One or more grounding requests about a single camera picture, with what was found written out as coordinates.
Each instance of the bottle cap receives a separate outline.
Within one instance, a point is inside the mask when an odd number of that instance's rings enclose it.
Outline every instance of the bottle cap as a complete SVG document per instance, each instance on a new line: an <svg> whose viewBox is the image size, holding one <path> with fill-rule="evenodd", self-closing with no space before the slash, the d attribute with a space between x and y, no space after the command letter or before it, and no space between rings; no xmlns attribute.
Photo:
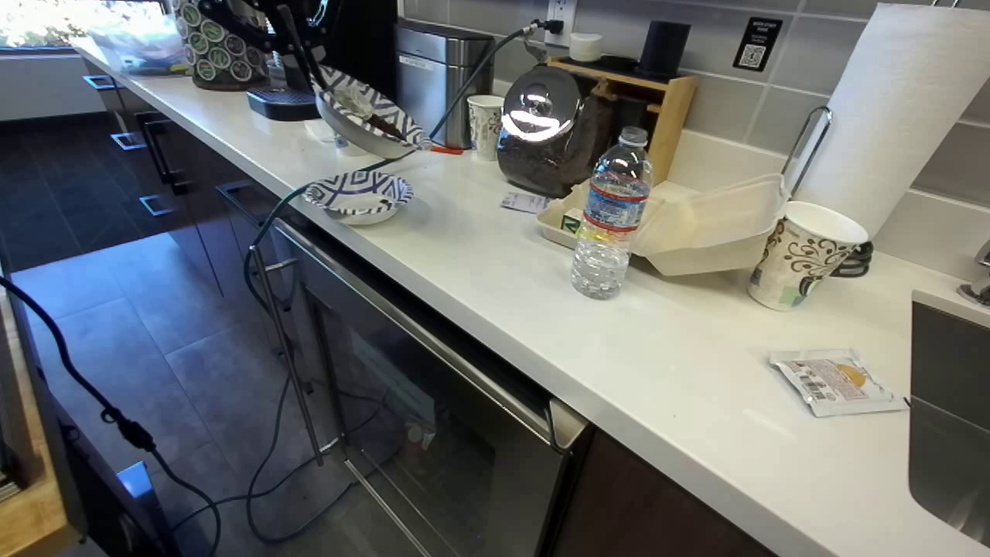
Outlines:
<svg viewBox="0 0 990 557"><path fill-rule="evenodd" d="M635 147L647 147L647 130L644 128L622 128L618 142L635 146Z"/></svg>

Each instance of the plate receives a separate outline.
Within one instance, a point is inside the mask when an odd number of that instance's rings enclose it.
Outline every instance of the plate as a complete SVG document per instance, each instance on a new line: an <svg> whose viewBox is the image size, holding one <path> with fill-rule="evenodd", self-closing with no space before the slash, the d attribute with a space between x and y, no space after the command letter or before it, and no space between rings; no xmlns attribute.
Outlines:
<svg viewBox="0 0 990 557"><path fill-rule="evenodd" d="M314 109L345 142L381 157L418 150L420 130L392 100L329 65L321 65L321 78L329 88L314 86Z"/></svg>
<svg viewBox="0 0 990 557"><path fill-rule="evenodd" d="M318 203L338 224L377 226L399 212L412 199L412 184L390 174L338 174L309 181L302 201Z"/></svg>

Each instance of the small card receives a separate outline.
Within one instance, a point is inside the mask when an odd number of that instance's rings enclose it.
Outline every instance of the small card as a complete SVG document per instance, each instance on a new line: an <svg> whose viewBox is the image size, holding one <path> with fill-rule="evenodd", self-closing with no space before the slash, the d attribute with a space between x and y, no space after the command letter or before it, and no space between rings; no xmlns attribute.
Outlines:
<svg viewBox="0 0 990 557"><path fill-rule="evenodd" d="M542 212L542 211L546 208L546 199L544 199L544 194L534 194L534 191L510 187L510 191L500 199L500 208L521 211L521 212Z"/></svg>

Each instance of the floor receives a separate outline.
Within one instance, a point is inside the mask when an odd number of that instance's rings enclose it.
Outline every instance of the floor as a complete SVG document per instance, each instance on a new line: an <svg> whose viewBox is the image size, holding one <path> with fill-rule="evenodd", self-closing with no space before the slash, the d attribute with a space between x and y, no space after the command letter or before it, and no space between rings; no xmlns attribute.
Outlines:
<svg viewBox="0 0 990 557"><path fill-rule="evenodd" d="M0 255L28 270L162 232L138 194L157 187L145 150L120 150L108 114L0 125Z"/></svg>
<svg viewBox="0 0 990 557"><path fill-rule="evenodd" d="M157 447L178 477L214 498L246 490L271 438L285 388L285 369L261 309L222 301L207 288L171 235L31 265L16 273L16 281L66 329L76 369L154 433ZM36 318L31 329L55 400L74 415L112 470L145 460L166 524L197 510L200 501L194 494L171 482L148 456L120 442L115 426L100 420L100 409L55 361L48 333ZM324 426L321 389L314 379L307 400L318 409L318 438L324 442L334 433ZM278 447L261 487L276 482L309 456L291 397ZM258 524L270 536L285 536L334 505L345 487L349 477L338 465L309 465L276 494L255 505ZM263 544L243 517L243 501L222 505L220 553L409 553L399 533L363 490L349 490L309 533L285 544ZM209 536L209 512L177 529L183 553L207 553Z"/></svg>

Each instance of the sink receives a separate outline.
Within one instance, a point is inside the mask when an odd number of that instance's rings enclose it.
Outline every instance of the sink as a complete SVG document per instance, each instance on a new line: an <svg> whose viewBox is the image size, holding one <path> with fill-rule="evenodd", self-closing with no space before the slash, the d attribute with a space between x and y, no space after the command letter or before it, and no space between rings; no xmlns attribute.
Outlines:
<svg viewBox="0 0 990 557"><path fill-rule="evenodd" d="M910 491L990 547L990 314L936 307L911 304Z"/></svg>

┄┄┄┄┄┄

### Work instruction
Give the material again exactly as it is, but keep the pictures out.

### Output below
One or more grounding requests about a single camera picture, with what was found written out as coordinates.
Each instance of the bottle cap receives a separate outline.
Within one instance, a point is inside the mask when an odd number of that instance's rings enclose it.
Outline every instance of the bottle cap as a complete SVG document per instance, each instance on a new line: an <svg> whose viewBox is the image size, holding one <path> with fill-rule="evenodd", self-closing with no space before the slash, the d attribute with a space between x and y, no space after the command letter or before it, and no space between rings; no xmlns attribute.
Photo:
Outlines:
<svg viewBox="0 0 990 557"><path fill-rule="evenodd" d="M635 147L647 147L647 130L644 128L622 128L618 142L635 146Z"/></svg>

Each instance of the plate receives a separate outline.
Within one instance, a point is inside the mask when an odd number of that instance's rings enclose it.
Outline every instance of the plate as a complete SVG document per instance, each instance on a new line: an <svg> whose viewBox is the image size, holding one <path> with fill-rule="evenodd", self-closing with no space before the slash, the d attribute with a space between x and y, no space after the command letter or before it, and no space between rings; no xmlns attribute.
Outlines:
<svg viewBox="0 0 990 557"><path fill-rule="evenodd" d="M314 109L345 142L381 157L418 150L420 130L392 100L329 65L321 65L321 78L329 88L314 86Z"/></svg>
<svg viewBox="0 0 990 557"><path fill-rule="evenodd" d="M318 203L338 224L377 226L399 212L412 199L412 184L390 174L338 174L309 181L302 201Z"/></svg>

Each instance of the small card receives a separate outline.
Within one instance, a point is inside the mask when an odd number of that instance's rings enclose it.
Outline every instance of the small card as a complete SVG document per instance, each instance on a new line: an <svg> whose viewBox is the image size, holding one <path> with fill-rule="evenodd", self-closing with no space before the slash, the d attribute with a space between x and y, no space after the command letter or before it, and no space between rings; no xmlns attribute.
Outlines:
<svg viewBox="0 0 990 557"><path fill-rule="evenodd" d="M542 212L542 211L546 208L546 199L544 199L544 194L534 194L534 191L510 187L510 191L500 199L500 208L521 211L521 212Z"/></svg>

Each instance of the floor receives a separate outline.
Within one instance, a point is inside the mask when an odd number of that instance's rings enclose it.
Outline every instance of the floor as a complete SVG document per instance, each instance on a new line: an <svg> whose viewBox is the image size, holding one <path> with fill-rule="evenodd", self-closing with no space before the slash, the d attribute with a space between x and y, no space after the command letter or before it, and no space between rings; no xmlns attribute.
Outlines:
<svg viewBox="0 0 990 557"><path fill-rule="evenodd" d="M0 255L28 270L162 232L138 194L157 187L145 150L120 150L108 114L0 125Z"/></svg>
<svg viewBox="0 0 990 557"><path fill-rule="evenodd" d="M157 447L178 477L214 498L246 490L271 438L285 388L285 369L261 309L222 301L207 288L171 235L31 265L16 273L16 281L66 329L76 369L154 433ZM36 318L31 329L55 400L74 415L112 470L145 460L166 524L197 510L200 501L194 494L171 482L148 456L120 442L115 426L100 420L100 409L55 361L48 333ZM324 426L321 389L314 379L307 400L318 409L318 438L324 442L334 433ZM278 447L261 487L276 482L309 456L291 397ZM258 524L270 536L285 536L334 505L345 487L349 477L338 465L309 465L276 494L255 505ZM263 544L243 517L243 501L222 505L220 553L409 553L399 533L363 490L349 490L309 533L285 544ZM209 536L209 512L177 529L183 553L207 553Z"/></svg>

Each instance of the sink receives a separate outline.
Within one instance, a point is inside the mask when an odd number of that instance's rings enclose it.
Outline every instance of the sink as a complete SVG document per instance, each instance on a new line: an <svg> whose viewBox is the image size, holding one <path> with fill-rule="evenodd", self-closing with no space before the slash, the d attribute with a space between x and y, no space after the command letter or before it, and no space between rings; no xmlns attribute.
Outlines:
<svg viewBox="0 0 990 557"><path fill-rule="evenodd" d="M910 491L990 547L990 314L936 307L911 304Z"/></svg>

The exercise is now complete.